The killers were taken in for questioning, but instead of talking about what led them to shoot John, they went on about about ESP, witches and their DIY religion. In a jailhouse interview, Michael and Suzan described themselves as “religious warriors involved in a holy war against witches.”
In a bizarre twist, Michael penned a letter in which he wrote that no one cared that he and Suzan had killed the biggest witch in San Francisco. Investigators were quick to link the confession in with the murder of Keryn Barnes. But when police tried to get an on-the-record confession from the Carsons, they said they would do it only in a press conference. So on March 10, a press conference was held, during which Suzan and Michael ranted about everything from George Orwell’s 1984 to President Reagan’s being the devil to the reason witches needed to be killed. The two claimed they had the power to identify witches, via visions Suzan received directly from Allah – which is how they realized they had to kill Keryn. So while Suzan made it her job to identify witches, Michael killed them. They also admitted to killing Clark Stephens and after six hours, were charged with multiple crimes, including three counts of first degree murder.

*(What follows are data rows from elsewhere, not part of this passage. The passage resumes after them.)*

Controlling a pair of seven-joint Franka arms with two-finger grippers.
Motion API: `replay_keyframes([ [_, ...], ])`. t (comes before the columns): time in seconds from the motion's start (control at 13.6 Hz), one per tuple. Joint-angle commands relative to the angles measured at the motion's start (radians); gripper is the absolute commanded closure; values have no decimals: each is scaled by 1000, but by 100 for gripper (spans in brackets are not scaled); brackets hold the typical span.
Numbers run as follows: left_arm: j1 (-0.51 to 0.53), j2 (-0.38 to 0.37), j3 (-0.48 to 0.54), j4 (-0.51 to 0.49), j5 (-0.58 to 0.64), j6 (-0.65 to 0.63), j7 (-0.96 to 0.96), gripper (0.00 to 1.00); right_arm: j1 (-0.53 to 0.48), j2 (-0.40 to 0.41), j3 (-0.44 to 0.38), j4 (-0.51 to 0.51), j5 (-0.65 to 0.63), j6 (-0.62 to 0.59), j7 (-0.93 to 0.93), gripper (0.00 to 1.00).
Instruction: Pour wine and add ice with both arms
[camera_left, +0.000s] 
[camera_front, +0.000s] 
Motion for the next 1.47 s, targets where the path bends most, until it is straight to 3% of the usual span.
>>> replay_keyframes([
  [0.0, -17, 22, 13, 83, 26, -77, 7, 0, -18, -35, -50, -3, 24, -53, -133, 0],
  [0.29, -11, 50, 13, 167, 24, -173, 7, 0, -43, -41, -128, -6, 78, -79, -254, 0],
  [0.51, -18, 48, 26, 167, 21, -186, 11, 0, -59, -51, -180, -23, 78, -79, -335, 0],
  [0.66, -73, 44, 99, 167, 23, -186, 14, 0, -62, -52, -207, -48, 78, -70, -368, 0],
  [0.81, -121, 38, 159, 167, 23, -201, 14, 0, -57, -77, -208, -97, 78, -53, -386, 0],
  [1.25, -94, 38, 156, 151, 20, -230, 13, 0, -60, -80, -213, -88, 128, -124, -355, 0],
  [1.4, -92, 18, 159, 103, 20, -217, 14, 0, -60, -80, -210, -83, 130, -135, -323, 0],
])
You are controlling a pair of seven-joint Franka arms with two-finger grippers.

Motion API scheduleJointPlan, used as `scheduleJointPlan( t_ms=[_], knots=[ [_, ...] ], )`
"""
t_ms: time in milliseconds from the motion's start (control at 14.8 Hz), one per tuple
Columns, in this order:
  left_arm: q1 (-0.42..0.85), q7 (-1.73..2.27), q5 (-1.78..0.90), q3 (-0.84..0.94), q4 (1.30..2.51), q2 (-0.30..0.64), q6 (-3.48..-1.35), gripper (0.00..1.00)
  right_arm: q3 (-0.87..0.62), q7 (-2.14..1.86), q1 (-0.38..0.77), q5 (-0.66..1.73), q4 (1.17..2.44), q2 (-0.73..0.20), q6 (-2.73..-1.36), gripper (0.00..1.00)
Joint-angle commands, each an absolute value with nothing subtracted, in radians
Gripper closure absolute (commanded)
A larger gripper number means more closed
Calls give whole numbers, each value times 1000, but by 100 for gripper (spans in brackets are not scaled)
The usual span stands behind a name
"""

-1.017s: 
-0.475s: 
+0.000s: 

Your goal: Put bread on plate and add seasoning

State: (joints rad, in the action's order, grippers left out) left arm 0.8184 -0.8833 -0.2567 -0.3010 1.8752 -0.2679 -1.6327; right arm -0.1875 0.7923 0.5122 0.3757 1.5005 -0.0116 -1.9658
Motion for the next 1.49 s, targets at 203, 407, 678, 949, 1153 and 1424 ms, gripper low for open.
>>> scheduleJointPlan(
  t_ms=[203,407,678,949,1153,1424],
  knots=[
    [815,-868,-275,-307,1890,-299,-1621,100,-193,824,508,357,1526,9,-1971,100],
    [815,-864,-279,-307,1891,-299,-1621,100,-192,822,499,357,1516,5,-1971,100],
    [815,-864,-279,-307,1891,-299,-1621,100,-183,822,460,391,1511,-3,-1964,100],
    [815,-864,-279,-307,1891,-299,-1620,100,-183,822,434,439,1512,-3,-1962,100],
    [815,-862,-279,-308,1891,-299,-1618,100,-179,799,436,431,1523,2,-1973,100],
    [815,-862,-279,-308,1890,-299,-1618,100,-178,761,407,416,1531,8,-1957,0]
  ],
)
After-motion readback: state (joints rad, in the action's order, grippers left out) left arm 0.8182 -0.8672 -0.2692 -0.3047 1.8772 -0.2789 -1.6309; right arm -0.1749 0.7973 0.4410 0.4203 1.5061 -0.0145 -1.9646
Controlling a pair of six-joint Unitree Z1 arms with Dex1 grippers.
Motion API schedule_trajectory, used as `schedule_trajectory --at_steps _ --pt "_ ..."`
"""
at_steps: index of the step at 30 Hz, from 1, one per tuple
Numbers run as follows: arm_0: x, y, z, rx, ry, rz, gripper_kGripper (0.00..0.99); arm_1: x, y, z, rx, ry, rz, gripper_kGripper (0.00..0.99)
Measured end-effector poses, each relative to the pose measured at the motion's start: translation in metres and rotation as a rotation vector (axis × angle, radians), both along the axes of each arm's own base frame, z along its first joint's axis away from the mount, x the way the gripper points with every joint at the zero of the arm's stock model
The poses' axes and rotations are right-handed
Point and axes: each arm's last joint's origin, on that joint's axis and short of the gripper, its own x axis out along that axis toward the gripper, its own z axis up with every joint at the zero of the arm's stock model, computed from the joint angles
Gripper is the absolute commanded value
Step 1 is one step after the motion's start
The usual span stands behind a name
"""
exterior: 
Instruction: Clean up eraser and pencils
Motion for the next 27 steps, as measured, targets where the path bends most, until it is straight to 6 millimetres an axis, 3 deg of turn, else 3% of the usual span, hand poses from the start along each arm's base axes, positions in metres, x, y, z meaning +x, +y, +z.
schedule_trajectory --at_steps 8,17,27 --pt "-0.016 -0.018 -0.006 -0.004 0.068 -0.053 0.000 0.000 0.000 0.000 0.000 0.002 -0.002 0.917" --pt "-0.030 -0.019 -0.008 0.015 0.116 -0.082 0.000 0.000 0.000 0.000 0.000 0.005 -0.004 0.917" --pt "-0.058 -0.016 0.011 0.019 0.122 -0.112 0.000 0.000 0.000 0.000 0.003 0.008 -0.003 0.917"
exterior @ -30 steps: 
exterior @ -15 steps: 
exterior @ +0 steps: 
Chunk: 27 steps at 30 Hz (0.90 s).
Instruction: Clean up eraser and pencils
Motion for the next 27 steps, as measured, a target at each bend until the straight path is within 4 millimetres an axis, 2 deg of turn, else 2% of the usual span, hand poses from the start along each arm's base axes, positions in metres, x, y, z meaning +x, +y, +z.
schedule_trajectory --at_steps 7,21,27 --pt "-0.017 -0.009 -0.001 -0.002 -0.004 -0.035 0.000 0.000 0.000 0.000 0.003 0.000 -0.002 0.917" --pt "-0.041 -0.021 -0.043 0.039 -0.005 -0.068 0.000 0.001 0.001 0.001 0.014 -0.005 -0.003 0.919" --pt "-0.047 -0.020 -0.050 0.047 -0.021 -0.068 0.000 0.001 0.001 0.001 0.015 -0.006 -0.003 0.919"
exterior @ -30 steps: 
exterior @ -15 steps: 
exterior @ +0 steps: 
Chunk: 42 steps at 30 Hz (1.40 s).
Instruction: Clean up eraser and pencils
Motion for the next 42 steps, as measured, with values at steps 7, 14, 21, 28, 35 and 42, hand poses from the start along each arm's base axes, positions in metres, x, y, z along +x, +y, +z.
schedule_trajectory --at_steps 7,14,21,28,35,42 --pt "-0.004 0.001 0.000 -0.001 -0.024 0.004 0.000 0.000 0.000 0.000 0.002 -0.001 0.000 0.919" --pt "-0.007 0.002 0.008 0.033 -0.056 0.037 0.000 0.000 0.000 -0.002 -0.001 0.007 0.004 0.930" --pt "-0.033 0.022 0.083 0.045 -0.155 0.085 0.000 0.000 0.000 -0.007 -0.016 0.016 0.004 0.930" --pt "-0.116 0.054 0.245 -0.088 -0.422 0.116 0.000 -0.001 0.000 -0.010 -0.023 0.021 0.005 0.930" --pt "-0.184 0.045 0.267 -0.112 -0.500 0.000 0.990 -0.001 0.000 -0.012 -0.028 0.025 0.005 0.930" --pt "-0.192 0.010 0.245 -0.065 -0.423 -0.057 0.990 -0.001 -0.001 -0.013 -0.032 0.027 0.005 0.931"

The Carsons’ trials began in May 1984 and despite having confessed to everything during the press conference, both entered pleas of “not guilty.” But after three days in court, which Michael’s daughter described as a “zoo,” the two witch killers were found guilty and sentenced to 25 years to life. Later they were convicted of two other murders and for which they received another 50 years to life each, for a total of 75 years to life.
When Carson’s daughter learned she was the father of a mad killer, she visited him in prison and said seeing him was “like looking into the eyes of someone with no soul.” She considers him pure evil. “The definition of evil is hurting someone else for pleasure,” she told KTVK. “And I think that once you’ve crossed that line there is no going back.”